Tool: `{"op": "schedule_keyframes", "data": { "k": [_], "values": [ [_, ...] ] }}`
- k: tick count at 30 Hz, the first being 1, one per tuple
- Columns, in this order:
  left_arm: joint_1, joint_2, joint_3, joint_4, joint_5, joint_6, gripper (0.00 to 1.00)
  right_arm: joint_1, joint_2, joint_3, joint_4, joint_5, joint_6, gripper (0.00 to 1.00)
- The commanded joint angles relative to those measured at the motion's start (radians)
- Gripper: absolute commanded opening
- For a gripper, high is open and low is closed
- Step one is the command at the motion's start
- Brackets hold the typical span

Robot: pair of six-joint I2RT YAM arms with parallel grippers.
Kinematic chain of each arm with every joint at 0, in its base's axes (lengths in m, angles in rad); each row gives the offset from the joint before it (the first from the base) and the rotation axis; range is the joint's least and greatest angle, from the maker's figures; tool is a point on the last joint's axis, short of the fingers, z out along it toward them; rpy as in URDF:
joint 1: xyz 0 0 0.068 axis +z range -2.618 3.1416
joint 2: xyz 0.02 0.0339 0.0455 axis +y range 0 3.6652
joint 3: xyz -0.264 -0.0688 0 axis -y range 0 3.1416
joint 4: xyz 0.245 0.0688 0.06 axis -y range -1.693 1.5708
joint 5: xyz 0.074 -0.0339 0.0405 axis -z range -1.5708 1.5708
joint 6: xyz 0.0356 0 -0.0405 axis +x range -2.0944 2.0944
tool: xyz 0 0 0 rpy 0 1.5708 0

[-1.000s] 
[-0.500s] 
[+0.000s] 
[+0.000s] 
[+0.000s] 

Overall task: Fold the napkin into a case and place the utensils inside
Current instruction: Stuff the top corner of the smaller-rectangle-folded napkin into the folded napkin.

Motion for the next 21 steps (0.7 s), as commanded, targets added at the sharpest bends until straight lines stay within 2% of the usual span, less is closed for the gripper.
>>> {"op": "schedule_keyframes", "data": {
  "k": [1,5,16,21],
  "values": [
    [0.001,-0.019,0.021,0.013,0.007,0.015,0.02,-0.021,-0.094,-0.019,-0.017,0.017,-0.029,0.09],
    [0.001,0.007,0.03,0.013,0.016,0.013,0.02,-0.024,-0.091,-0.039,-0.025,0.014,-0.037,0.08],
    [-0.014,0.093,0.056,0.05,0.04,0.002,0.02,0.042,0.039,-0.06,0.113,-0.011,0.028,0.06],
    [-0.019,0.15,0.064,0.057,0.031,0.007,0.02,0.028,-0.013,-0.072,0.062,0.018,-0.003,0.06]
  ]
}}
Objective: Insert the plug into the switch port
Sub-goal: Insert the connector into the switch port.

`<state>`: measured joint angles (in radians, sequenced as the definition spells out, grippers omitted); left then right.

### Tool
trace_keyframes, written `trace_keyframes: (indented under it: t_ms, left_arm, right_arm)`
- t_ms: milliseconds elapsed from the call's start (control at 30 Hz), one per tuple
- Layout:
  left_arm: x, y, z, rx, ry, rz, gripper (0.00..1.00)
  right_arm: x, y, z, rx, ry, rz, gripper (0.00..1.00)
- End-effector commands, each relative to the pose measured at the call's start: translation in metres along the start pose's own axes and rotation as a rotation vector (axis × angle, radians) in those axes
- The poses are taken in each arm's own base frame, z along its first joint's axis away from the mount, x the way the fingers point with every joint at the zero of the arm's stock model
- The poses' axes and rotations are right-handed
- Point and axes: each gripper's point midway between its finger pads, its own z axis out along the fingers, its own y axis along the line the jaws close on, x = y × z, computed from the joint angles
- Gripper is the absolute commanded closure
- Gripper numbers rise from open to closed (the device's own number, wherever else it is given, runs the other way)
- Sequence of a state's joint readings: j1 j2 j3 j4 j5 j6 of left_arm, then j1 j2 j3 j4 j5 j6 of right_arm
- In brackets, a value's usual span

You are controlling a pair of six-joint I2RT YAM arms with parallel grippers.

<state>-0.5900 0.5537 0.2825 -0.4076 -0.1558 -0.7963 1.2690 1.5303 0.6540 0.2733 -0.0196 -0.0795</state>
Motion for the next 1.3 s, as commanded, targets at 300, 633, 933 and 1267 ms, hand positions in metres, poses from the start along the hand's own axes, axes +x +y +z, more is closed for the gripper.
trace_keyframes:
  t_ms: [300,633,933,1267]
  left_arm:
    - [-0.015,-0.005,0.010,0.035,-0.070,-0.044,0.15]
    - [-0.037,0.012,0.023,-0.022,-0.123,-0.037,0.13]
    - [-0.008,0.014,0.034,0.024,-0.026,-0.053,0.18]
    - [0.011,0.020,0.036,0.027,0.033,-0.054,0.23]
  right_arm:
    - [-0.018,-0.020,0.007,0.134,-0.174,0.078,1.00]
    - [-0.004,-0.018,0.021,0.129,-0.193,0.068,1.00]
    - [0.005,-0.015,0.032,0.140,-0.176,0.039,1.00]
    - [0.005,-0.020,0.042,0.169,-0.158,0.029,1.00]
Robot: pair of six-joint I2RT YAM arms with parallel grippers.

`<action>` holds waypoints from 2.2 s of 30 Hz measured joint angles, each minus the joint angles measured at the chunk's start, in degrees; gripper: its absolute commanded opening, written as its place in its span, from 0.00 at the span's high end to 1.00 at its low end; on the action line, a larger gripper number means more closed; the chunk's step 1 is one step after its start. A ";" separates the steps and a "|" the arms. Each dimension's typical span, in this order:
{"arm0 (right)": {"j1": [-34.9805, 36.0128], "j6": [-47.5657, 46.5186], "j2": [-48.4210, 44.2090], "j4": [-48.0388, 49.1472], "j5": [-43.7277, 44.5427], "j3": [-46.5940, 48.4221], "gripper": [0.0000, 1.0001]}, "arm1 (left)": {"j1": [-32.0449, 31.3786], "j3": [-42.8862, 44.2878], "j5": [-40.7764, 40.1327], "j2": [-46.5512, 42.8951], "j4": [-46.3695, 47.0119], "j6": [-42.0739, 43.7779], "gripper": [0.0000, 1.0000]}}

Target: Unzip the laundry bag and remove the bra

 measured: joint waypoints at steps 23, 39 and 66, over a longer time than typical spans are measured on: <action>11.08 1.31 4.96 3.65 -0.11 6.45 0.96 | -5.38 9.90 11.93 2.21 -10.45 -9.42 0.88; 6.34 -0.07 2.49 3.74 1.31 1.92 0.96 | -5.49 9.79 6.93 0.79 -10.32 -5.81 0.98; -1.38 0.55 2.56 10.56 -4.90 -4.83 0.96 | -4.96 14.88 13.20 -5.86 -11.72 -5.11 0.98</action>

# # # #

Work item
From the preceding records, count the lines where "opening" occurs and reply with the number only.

Finished task
2